You can’t upstage the Taj Mahal. It’s the most beautiful manmade structure I’ve seen and many others over the centuries have felt the same way. But the street wedding procession, complete with brass band, fireworks, dancers, and groom on horseback, came close.
We encountered the wedding parade as we arrived in Jaipur, “The Pink City” of the north, in the early evening after a drive from Agra.
Our bus was suddenly flanked by a wedding party, carrying brightly lit multi-tier electric lanterns with long cables to provide the power. The cables were connected to a truck at the back with a mobile generator, making much noise.
A flamboyantly uniformed brass band played loudly, with much pounding of drums, along with cheers, fireworks and whoops of spectators, and dancing by Indian girls in traditional dress. We got out and joined in, danced and walked.
Group in Indian dress. Tour leader Anita Thomas of Total Holiday Options second from right, front.
The groom followed at the back of the wedding parade, in a pale grey and pink suit, riding a white horse, his head covered by a headdress with a veil of beads at the front so you couldn’t see his face. Behind him on the horse, holding on tightly to the groom, was a little boy aged about eight years old, who looked ecstatic to be there in such a position.
That’s how the bridegroom traditionally arrives at the house of the bride in Jaipur, capital of Rajasthan in northern India. The bride’s family is waiting to welcome him. Total Holiday Options tour manager Anita Thomas explained to us later that the little boy is the youngest male member of the groom’s family, who traditionally always rides on the same horse with the groom.
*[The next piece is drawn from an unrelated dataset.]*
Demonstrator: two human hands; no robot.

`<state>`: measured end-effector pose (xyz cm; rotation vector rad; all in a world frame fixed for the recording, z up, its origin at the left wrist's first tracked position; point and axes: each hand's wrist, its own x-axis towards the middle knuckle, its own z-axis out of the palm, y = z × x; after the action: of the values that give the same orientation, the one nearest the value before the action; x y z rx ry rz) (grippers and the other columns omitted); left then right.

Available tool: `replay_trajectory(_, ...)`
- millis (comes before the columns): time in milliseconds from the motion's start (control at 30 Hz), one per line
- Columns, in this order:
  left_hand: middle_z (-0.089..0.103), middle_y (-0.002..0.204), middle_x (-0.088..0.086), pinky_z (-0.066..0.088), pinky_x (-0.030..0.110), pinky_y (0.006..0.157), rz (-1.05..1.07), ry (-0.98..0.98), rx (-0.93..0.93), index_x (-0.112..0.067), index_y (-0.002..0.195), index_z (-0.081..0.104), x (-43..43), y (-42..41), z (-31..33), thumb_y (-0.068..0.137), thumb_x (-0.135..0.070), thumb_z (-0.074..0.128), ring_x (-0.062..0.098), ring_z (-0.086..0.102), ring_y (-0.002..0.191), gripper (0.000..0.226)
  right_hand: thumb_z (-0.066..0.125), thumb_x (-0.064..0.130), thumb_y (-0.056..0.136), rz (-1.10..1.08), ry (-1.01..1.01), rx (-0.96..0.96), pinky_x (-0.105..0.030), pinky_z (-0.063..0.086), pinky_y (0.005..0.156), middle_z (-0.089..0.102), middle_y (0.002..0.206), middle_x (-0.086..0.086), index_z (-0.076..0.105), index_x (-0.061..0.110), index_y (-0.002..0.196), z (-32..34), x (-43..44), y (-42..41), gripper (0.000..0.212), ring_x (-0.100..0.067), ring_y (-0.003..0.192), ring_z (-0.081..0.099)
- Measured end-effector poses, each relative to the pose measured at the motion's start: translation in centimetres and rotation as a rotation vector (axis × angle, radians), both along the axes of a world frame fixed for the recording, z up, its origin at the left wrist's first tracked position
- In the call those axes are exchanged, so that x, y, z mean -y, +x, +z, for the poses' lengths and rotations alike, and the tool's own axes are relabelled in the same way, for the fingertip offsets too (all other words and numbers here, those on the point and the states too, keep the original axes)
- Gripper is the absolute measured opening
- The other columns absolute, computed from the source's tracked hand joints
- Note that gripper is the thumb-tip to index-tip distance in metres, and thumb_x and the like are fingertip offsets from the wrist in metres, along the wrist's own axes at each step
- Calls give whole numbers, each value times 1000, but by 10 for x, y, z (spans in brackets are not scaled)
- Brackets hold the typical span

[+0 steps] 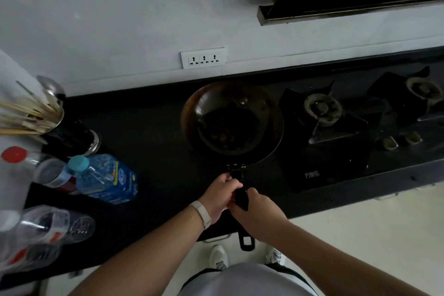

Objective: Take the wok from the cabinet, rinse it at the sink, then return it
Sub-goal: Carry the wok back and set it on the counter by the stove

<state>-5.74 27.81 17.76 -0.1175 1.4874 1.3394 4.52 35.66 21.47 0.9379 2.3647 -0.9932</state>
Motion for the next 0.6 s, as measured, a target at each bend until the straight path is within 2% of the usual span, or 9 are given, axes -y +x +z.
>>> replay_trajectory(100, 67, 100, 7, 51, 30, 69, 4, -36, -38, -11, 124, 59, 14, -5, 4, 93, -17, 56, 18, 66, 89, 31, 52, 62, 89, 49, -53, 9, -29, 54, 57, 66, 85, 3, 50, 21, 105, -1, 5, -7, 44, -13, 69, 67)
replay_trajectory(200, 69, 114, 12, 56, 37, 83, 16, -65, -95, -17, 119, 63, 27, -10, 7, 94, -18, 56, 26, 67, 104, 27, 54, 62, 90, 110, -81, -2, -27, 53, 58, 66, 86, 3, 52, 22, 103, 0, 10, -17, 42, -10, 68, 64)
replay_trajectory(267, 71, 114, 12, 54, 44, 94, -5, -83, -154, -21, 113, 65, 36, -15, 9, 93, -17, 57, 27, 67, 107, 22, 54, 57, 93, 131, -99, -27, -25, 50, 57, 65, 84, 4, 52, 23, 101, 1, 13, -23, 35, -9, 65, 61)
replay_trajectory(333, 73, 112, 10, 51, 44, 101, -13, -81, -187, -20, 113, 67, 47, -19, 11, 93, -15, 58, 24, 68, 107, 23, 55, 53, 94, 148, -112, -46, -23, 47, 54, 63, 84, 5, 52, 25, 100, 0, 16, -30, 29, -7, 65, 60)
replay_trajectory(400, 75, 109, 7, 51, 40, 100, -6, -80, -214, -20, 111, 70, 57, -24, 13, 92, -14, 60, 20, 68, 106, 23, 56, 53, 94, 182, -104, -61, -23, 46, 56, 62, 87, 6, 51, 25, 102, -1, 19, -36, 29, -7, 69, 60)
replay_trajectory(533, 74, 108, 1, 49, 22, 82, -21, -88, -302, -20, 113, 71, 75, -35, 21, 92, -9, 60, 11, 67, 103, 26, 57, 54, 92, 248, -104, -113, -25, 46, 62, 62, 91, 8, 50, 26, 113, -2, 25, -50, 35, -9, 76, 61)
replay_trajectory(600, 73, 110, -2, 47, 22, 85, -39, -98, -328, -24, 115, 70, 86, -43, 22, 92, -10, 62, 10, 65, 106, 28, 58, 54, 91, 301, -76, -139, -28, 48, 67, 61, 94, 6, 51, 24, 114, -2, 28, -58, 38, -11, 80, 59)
The famil was taking a group of top-performing travel agents from Australasia around India’s golden triangle – the tourist circuit that connects national capital, Delhi, with Agra and Jaipur. See: Agents love contrasts and sparkle of India’s Golden Triangle
TravelManagers’ team outside Taj Mahal. From left, Karen Farley, Tanya Barker, Cheryl John, Theresa Geok Yin Kwong
As well as the highlights of Agra and Jaipur, our group visited lesser-known gems like the Best Exotic Marigold Hotel, location of the 2011 comedy film starring Judi Dench, Maggie Smith, Tom Wilkinson and other luminaries, playing a group of British pensioners moving to a retirement hotel in India.
Total Holiday Options offers tours incorporating all these places, as well as a new high-end option, The Royal Experience, which the company defines as “the uppermost tier of travel experiences, perfected with a superlative blend of ingredients that matter most”.
Wedding procession in Jaipur
Grand and boutique royal palaces, luxurious jungle lodges, villas and spa resorts – all are included. As always in India, sometimes the unplanned events, like the wedding procession, stand out just as vividly as the great palaces.